The Colorado Coalfield Strike of 1913-1914

After years of abuses by the Colorado Fuel & Mining Company (CFI), thousands of miners throughout the southern Colorado coalfields joined a United Mine Workers of America (UMWA) strike. The ensuing violence from September 1913 to May 1914 made it the bloodiest labor dispute in American history.

Animosity between union organizers and mining operators hit a boiling point in August 1913 after the callous murder of union organizer Gerald Lippiatt by mine guards. The Colorado Fuel & Mining Company (CFI) did not acknowledge the murder and local authorities refused to investigate. Angered by their inaction, the United Mine Workers of America (UMWA) District 15 gathered at Trinidad to declare a strike on September 16. The union demanded recognition, a ten percent wage increase, enforcement of eight-hour workday laws, checkweighmen to verify the payment per ton of coal, payment in cash, freedom to buy and sell, and enforcement of all other mining laws. When their demands were announced on September 23, retribution was swift.

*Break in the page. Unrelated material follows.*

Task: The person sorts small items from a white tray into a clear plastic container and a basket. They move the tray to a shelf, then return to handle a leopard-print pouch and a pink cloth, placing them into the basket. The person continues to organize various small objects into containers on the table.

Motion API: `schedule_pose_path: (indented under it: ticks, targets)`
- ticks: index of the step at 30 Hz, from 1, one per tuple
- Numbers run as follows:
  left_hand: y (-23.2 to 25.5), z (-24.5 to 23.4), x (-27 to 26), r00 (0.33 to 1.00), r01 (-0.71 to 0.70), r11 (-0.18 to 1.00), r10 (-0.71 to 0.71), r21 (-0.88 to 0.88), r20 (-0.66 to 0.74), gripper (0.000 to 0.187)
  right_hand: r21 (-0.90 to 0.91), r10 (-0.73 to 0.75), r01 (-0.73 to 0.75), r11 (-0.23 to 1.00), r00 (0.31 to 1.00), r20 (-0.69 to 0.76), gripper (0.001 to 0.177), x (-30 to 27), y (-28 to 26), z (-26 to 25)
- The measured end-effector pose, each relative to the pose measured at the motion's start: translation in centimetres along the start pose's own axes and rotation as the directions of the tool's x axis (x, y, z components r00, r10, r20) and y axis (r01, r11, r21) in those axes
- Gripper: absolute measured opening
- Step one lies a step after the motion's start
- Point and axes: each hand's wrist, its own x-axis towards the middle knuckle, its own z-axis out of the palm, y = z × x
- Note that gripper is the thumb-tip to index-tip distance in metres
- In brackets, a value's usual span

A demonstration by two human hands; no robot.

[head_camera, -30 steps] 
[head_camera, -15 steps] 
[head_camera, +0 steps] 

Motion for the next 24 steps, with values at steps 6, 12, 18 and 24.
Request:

Before the day was out, all miners and their families had been evicted from company housing and left without means to buy food and other goods. To aid them, the UMWA provided half a dozen tent colonies, the largest of which were at Aguilar and Ludlow.

For a month, spurts of violence interrupted the lull in negotiations. The Baldwin-Felts Agency, anti-union mercenaries employed by the mining operators, sent in strikebreakers from West Virginia to harass the strikers and break the union. The detectives drove around in machine-gun equipped cars and assaulted the Forbes tent colony, killing a striker and a small boy. However, the strikers were not guiltless either. They continually harassed non-union miners (“scabs”) who continued to work, threatening them and their families if they refused to join the strike. Civil conditions rapidly deteriorated in the region, culminating in the murder of company guard John Nimmo. It was at that moment that CFI president L.M. Bowers begged Colorado Governor Elias Ammons to send in the National Guard to restore order.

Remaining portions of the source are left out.